Ajourd’hui, le 31 de Janvier, je me suis rendu par votre ordre chez le Reis-effendi pour lui dire, qu’étant intentionné d’envoyer demain un courrier à notre auguste cour, vous faisiez demander, si la Sublime Porte acceptait la proposition, qu’on venait de lui faire dans l’ultimatum de notre auguste cour, ou si elle persistait dans son refus de l’accepter, pour pouvoir en informer la cour, afin qu’elle puisse en conséquence régler ses mesures. J’ajoutai de plus, que ni vous ni notre cour ne changeriez jamais la moindre syllabe à la teneur du dit mémoire, ni par conséquent aux propositions y contenues.
A ce discours le Reis-Effendi me repondit en ces termes: que nous aurions du moins dû l’avertir deux jours avant le départ du courrier pour lui laisser le temps de s’aboucher avec les autres ministres de la Porte. Que quant à la proposition d’accepter et de reconnaître Sahin-Ghirey, c’était exiger l’impossible et autant [169] que d’ordonner à un homme de verser tout l’océan dans une tasse et de le boire. Que je devais cependant aller répéter la même chose à Beilikchi-Effendi, et attendre Abdul-Rezzak-Effendi, qui viendrait peut-être à la Porte.
J’allai donc trouver le Beilikchi, et après lui avoir expliqué le sujet de mon message, il me dit aussi d’attendre. En effet quelques heures après Abdul-Rezzak-effendi entra dans le Cabinet du Reis-effendi. Ils se mirent à conférer entre eux pendant quelque temps, et après avoir envoyé à deux ou trois différentes reprises le Beilikchi chez le Kehiaiabei, ils m’appellèrent. Le Reis-effendi me fit répéter le même discours, que je lui avais tenu auparavant, en présence d’Abdulrezzak-Effendi, qui après, m’avoir écouté, me donna la réponse suivante.

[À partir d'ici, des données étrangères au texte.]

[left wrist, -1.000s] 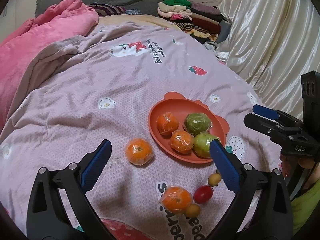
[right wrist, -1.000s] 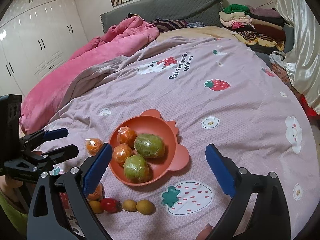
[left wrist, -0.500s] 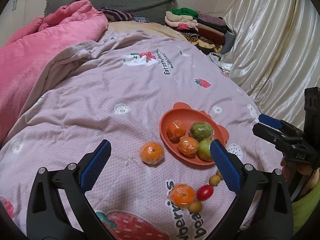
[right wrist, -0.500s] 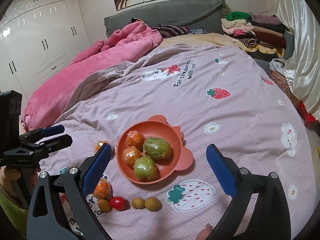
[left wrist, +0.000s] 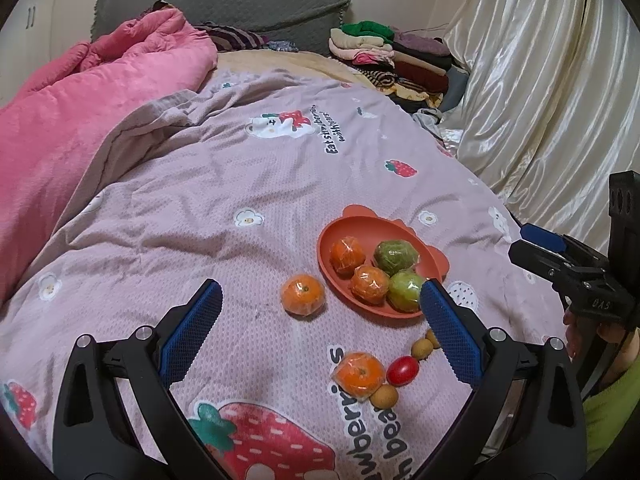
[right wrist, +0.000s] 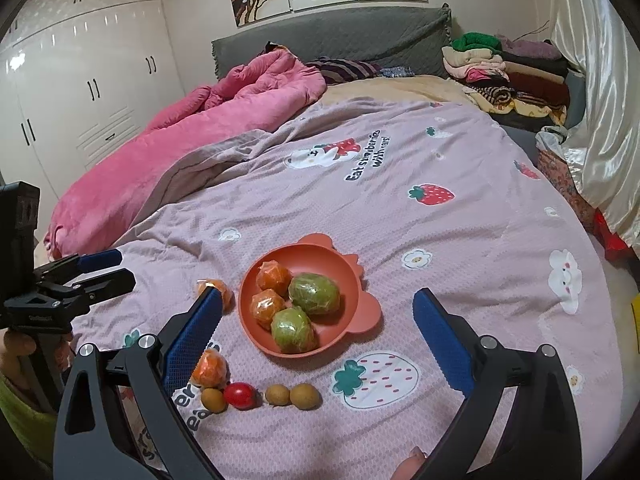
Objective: Organize fruits
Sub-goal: 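Lift both tools away from the bowl and back off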
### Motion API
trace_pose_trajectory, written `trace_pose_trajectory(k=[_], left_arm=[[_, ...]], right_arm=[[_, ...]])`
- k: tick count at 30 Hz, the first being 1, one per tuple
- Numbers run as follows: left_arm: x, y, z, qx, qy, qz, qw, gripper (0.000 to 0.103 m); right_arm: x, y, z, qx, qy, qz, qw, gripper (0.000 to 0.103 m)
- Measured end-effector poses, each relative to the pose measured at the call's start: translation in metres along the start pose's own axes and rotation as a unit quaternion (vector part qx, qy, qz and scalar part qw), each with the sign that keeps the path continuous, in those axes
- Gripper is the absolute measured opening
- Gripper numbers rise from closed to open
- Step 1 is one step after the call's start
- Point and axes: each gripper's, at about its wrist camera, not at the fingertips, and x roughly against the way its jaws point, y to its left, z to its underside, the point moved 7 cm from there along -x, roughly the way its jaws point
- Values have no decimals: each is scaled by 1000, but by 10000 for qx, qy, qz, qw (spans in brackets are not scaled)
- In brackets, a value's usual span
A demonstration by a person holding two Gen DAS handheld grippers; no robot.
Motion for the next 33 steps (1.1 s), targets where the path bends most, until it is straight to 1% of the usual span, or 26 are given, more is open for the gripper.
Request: trace_pose_trajectory(k=[13,27,33], left_arm=[[7,-12,10,-86,90,54,9999,93],[16,-21,21,-202,144,7,9997,93],[16,-25,27,-294,217,-78,9993,93]], right_arm=[[17,-2,14,38,0,39,10000,96],[22,5,27,154,130,22,9998,96],[25,8,34,236,139,36,9996,96]])
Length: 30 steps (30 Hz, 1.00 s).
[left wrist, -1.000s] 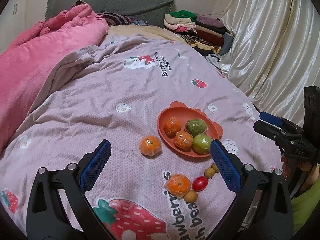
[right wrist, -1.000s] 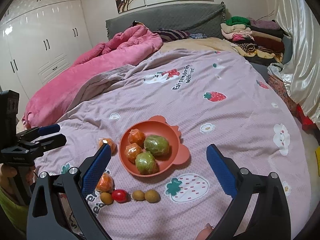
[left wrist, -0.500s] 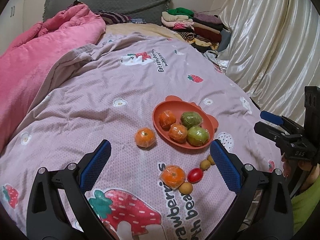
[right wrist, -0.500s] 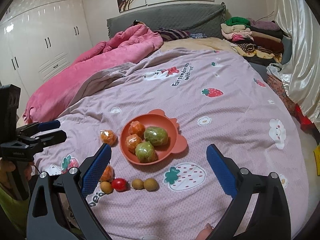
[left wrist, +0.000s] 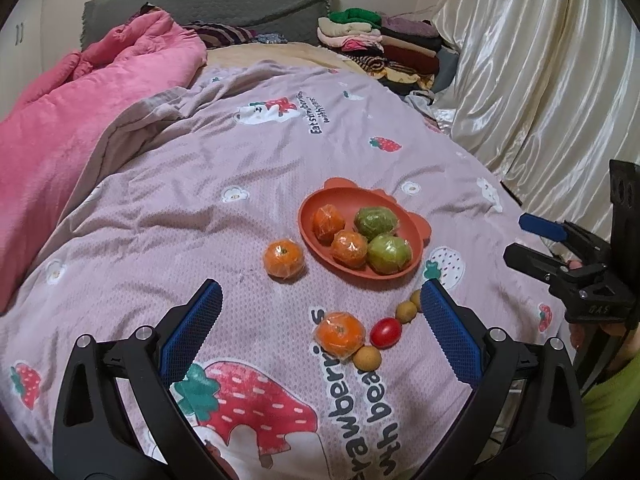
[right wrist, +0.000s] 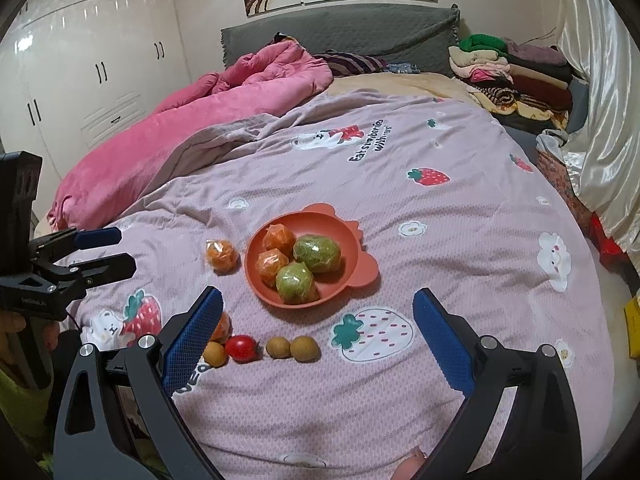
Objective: Organize fruits
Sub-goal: 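Lift both tools away from the bowl and back off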
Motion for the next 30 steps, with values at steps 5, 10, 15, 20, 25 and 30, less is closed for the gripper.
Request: trace_pose_trajectory(k=[5,10,15,20,25,30], left_arm=[[0,-4,7,-73,83,-48,9999,93],[1,-8,12,-108,128,-89,9998,93],[-1,-13,18,-152,205,-88,9996,93],[-8,-20,25,-266,322,-122,9991,93],[-12,-25,32,-351,415,-155,9984,93],[-17,-28,40,-425,511,-196,9976,93]], right_arm=[[2,-1,6,-19,7,-5,10000,96],[3,-4,15,-19,64,-2,10000,96],[2,-6,23,-37,109,-2,9999,96],[1,-6,31,72,166,68,9998,96],[0,-6,37,93,187,34,9998,96],[-3,-7,42,144,210,40,9997,96]])
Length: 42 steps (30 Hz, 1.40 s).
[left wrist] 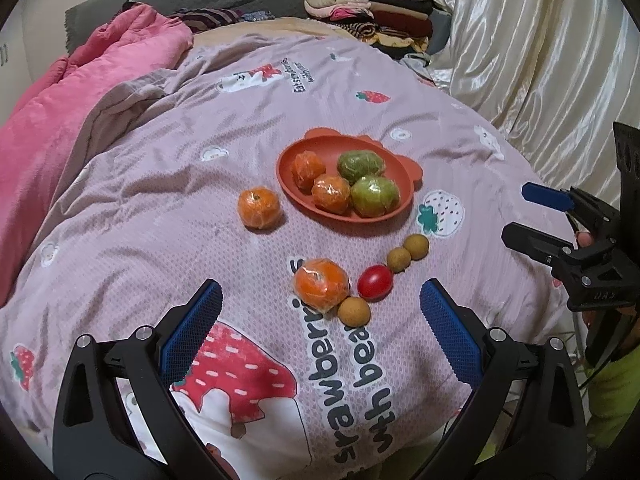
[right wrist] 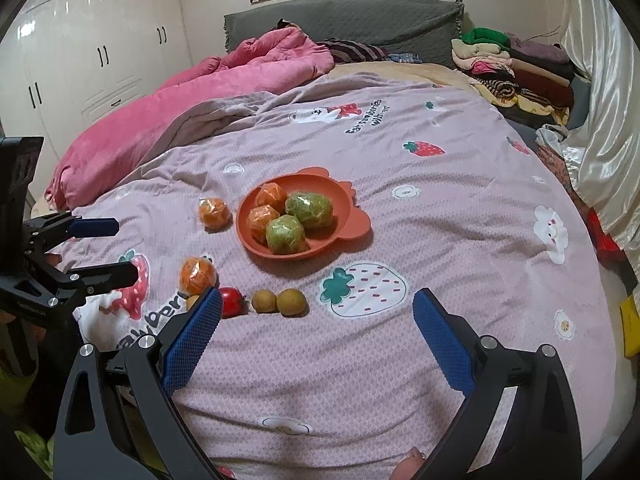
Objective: Organize fruits
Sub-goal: 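Lift both tools away from the bowl and back off, then grasp a wrapped orange with the left tool while the right tool grasps a small yellow fruit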
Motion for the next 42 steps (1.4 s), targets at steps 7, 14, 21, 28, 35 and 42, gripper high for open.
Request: trace_pose_trajectory(k=[7,14,21,28,35,42], left_arm=[[-7,-5,8,-75,123,-5,9999,93],[-15,-6,15,-119,241,-2,9996,93],[-24,-4,19,-94,314,13,9995,93],[-35,-2,21,-77,383,-4,9992,93],[-45,2,21,-82,437,-19,9990,82],[-56,1,18,-155,473,156,9986,60]], right_arm=[[-4,3,10,56,70,-72,9999,96],[-14,8,20,158,175,-91,9997,96],[-22,10,25,288,263,-100,9992,95],[-32,12,29,431,386,-85,9983,93],[-45,16,32,513,507,-218,9972,76],[-57,20,36,607,614,-289,9958,57]])
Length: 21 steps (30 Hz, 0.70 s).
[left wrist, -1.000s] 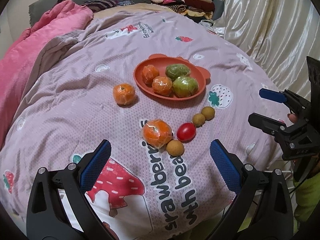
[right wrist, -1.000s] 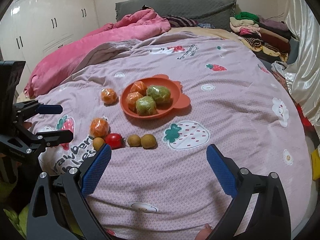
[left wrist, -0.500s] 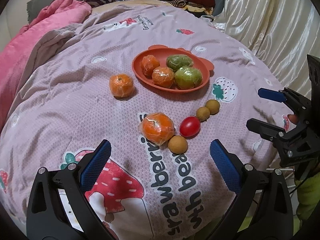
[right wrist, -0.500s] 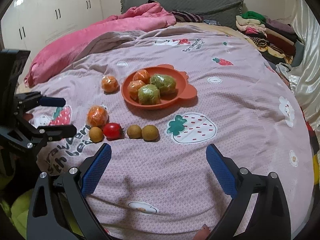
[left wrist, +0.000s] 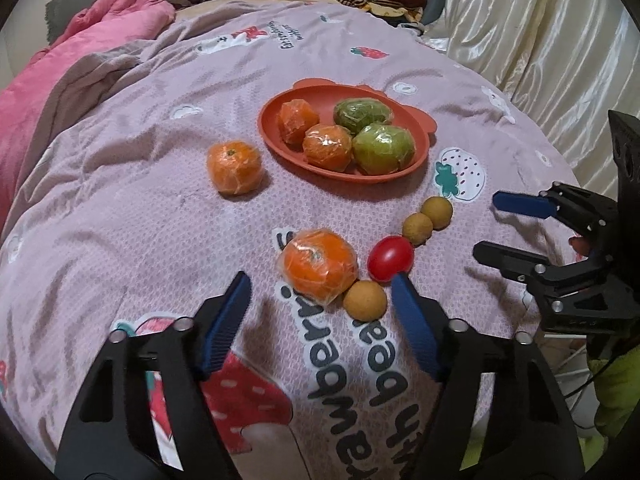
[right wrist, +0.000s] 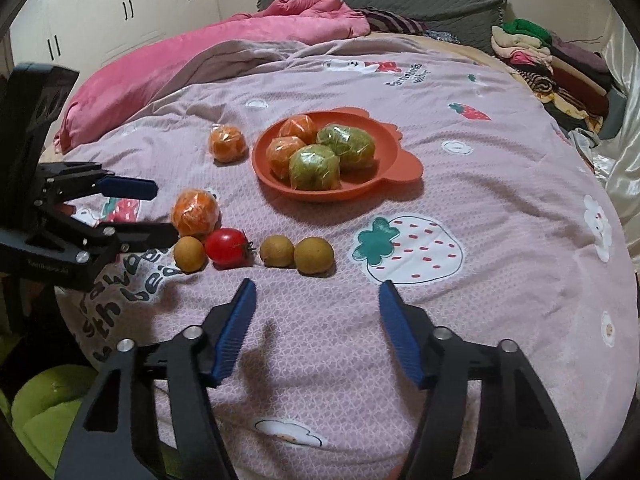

Que la Sublime Porte persistait dans la résolution qu’elle avait déclarée dans la dernière conférence, que l’ultimatum de notre cour n’avait pas été accepté par ce qu’ils le trouvaient contraire au traité, qu’ils ne s’étaient pas réservé dans la dernière conférence de donner une autre réponse, que ne pouvant pas même se persuader, que vous n’en eussiez informé votre cour par le dernier courrier, ils ne voyaient pas la raison, pourquoi vous faisiez demander de nouveau la réponse de la Porte, qui avait déjà expliqué ses dernières intentions dans la susdite conférence. Que c’était au contraire à eux à s’attendre ou à être attaqués par la Russie, ou à recevoir une autre réponse tendant à l’accommodement des affaires, vu que la précédente, qu’on venait de leur communiquer dans notre dernier ultimatum, étant conçue contre la teneur du traité, n’avait pu être acceptée, et que par conséquent ils s’étaient trouvés dans la nécessité de prendre provisionnellement leurs mesures et de se préparer à tout évènement.